[Questo è il trentaquattresimo articolo della serie La formazione della scrittrice (esce il lunedì), alla quale si è da tempo affiancata la serie La formazione dello scrittore (esce il giovedì). Ringrazio Franca per la disponibilità. gm].
Cedere la parola
Ci si forma per distruzione. Una parte di noi precipita in un luogo senza fondo. Piccole bolle risalgono verso la superficie: lievi increspature poi nulla, più nulla. Un silenzio compatto, una sepoltura perfetta. Un sacrificio che compie qualcuno per noi esaudendo il nostro voto (la nostra paura più grande) o che compiamo noi stessi bendati e inconsapevoli, spinti da invisibili mani.
Scrivo perché ho ceduto la parola. Cedo la parola alla bocca degli altri. La cedo fino a perderla, fino a ritrovarmi ammutolita, imbavagliata, a una frazione di secondo dalla possibilità di ritornare.
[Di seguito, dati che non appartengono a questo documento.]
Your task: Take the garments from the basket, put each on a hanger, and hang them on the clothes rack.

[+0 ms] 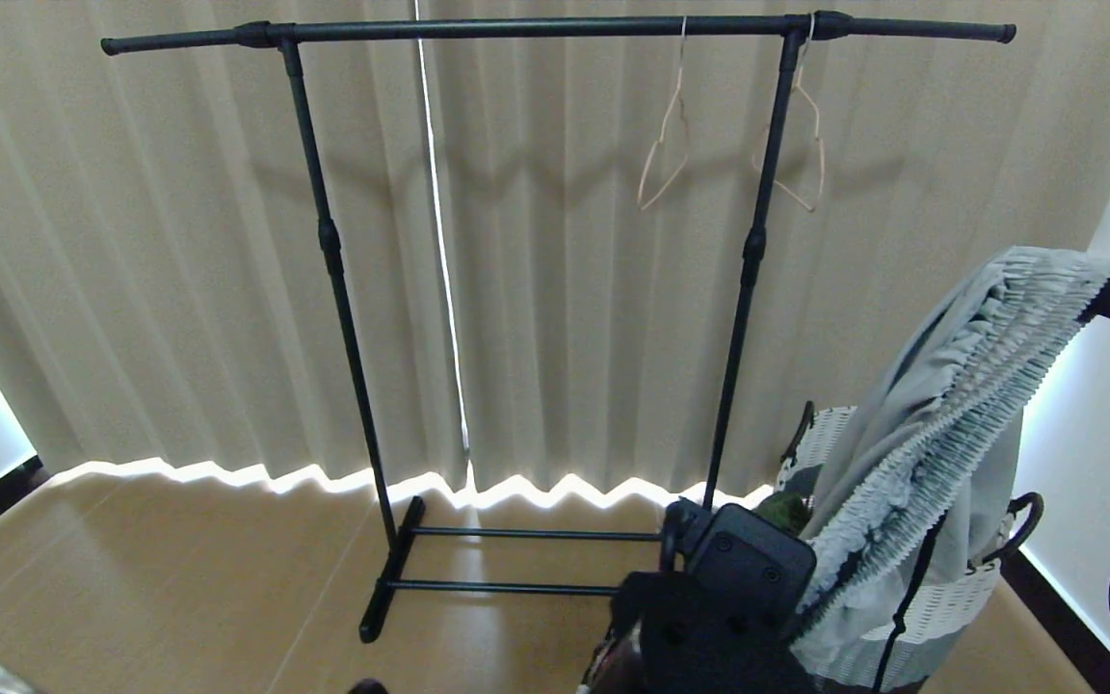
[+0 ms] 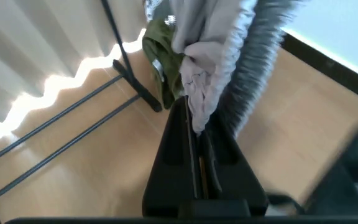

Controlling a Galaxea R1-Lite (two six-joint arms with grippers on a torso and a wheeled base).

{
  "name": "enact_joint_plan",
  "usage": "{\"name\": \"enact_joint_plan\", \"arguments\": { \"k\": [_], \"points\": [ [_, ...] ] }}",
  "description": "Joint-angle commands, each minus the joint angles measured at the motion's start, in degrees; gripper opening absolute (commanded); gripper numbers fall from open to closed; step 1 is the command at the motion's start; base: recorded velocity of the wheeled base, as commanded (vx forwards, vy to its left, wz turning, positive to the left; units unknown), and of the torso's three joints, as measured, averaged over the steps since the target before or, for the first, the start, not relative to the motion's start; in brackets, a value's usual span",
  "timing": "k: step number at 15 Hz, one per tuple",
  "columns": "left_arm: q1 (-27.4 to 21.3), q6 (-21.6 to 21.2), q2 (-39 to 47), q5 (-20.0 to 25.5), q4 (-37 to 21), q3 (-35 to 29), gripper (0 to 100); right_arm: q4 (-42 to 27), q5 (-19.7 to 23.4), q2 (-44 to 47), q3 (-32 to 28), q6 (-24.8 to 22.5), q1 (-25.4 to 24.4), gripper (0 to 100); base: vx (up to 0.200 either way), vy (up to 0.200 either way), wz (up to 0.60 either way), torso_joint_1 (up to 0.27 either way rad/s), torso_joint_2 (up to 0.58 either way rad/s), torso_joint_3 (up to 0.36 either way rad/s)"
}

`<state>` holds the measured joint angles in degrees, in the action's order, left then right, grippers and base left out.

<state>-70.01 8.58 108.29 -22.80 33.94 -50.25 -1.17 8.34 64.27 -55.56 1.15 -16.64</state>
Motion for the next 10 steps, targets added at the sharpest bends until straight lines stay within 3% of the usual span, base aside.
{"name": "enact_joint_plan", "arguments": {
  "k": [1, 5, 10],
  "points": [
    [2.77, -6.12, -16.62, 4.6, -1.42, 7.01, 0, 0.29, 0.19, 4.64, -2.18, 0.0, -2.34, 0, 0.0, 0.0, 0.0, 0.0, 0.0, 0.0],
    [10.77, -12.54, -26.37, 5.22, -8.45, 3.4, 0, 1.08, 0.19, 9.12, -7.98, 0.0, -6.74, 0, 0.0, 0.0, 0.0, 0.0, 0.0, 0.0],
    [20.97, -13.86, -31.3, 9.0, -17.77, -10.04, 0, 10.31, 0.19, 14.92, -13.34, 0.0, -7.88, 0, 0.0, 0.0, 0.0, 0.0, 0.0, 0.0]
  ]
}}
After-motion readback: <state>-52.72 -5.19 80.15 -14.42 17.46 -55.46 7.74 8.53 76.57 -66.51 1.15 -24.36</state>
Ma quel secondo è decisivo, in quel secondo si è già pattuito, giudicato, stabilita la visione delle cose, intessuta la discussione, riso e deciso anche per te: alla presenza di te che affondi in una delle tante scuciture, maglie allargate e strappi del reale. Sprofondi nell’ascolto, lentamente perdi consistenza, cadi a capofitto. Le parole si stagliano altissime, come nuvole bianche contro un cielo nitido. Appartengono agli adulti, a un mondo che si svolge, che continua ad accadere. Finché qualcuno ha la parola ascolti, persuasa del suo diritto a occupare uno spazio di senso e di suono, della sua ragione a esistere così, nella forza che ha chi prende la parola, contenendosi entro i propri confini o cancellando anche i tuoi labilissimi contorni. Perdendo la parola divento un animale docile, un albero che fruscia. Tutti i graffi e i segni che porto, le fratture, il sangue perso, vengono da questa sfasatura rispetto al reale che accade. Una fenditura in cui è caduto anche qualche grano di polvere. Un giorno vi ho trovato un filo d’erba.